__Exercise goal__:
Each record is to be copied exactly, with its pictures left behind.

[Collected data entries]
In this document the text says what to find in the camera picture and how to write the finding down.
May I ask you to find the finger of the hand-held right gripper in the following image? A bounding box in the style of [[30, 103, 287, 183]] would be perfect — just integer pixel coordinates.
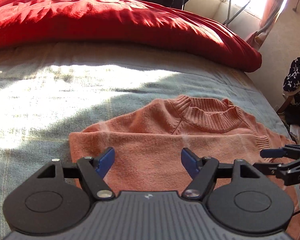
[[252, 156, 300, 175], [260, 144, 300, 159]]

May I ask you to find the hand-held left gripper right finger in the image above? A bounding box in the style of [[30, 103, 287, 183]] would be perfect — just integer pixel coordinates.
[[180, 147, 257, 200]]

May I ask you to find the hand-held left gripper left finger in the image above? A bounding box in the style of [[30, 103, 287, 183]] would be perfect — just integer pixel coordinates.
[[39, 147, 115, 200]]

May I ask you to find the orange knit sweater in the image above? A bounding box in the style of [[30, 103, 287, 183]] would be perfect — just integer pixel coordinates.
[[69, 95, 300, 240]]

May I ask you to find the wooden chair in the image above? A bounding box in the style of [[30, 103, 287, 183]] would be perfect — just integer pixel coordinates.
[[277, 97, 300, 140]]

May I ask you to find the star-print dark garment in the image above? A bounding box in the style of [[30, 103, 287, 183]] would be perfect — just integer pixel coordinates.
[[282, 57, 300, 105]]

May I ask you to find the grey-blue checked bed cover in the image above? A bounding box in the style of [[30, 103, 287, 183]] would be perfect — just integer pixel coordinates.
[[0, 41, 299, 240]]

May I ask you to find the red quilt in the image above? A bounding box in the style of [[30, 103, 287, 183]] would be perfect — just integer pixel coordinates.
[[0, 0, 262, 73]]

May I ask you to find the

__Reply__:
In this document the text says what to find in the camera picture and how to write the finding down.
May I ask you to find the finger of the hand-held right gripper in the following image? A bounding box in the style of [[30, 103, 287, 183]] would be perfect — just integer pixel coordinates.
[[252, 156, 300, 175], [260, 144, 300, 159]]

May I ask you to find the hand-held left gripper right finger in the image above? A bounding box in the style of [[30, 103, 287, 183]] would be perfect — just integer pixel coordinates.
[[180, 147, 257, 200]]

May I ask you to find the hand-held left gripper left finger in the image above? A bounding box in the style of [[30, 103, 287, 183]] would be perfect — just integer pixel coordinates.
[[39, 147, 115, 200]]

May I ask you to find the orange knit sweater in the image above? A bounding box in the style of [[30, 103, 287, 183]] would be perfect — just integer pixel coordinates.
[[69, 95, 300, 240]]

May I ask you to find the wooden chair in the image above? A bounding box in the style of [[30, 103, 287, 183]] would be perfect — just integer pixel coordinates.
[[277, 97, 300, 140]]

May I ask you to find the star-print dark garment in the image above? A bounding box in the style of [[30, 103, 287, 183]] would be perfect — just integer pixel coordinates.
[[282, 57, 300, 105]]

May I ask you to find the grey-blue checked bed cover in the image above? A bounding box in the style of [[30, 103, 287, 183]] would be perfect — just integer pixel coordinates.
[[0, 41, 299, 240]]

May I ask you to find the red quilt in the image above? A bounding box in the style of [[30, 103, 287, 183]] would be perfect — just integer pixel coordinates.
[[0, 0, 262, 73]]

May I ask you to find the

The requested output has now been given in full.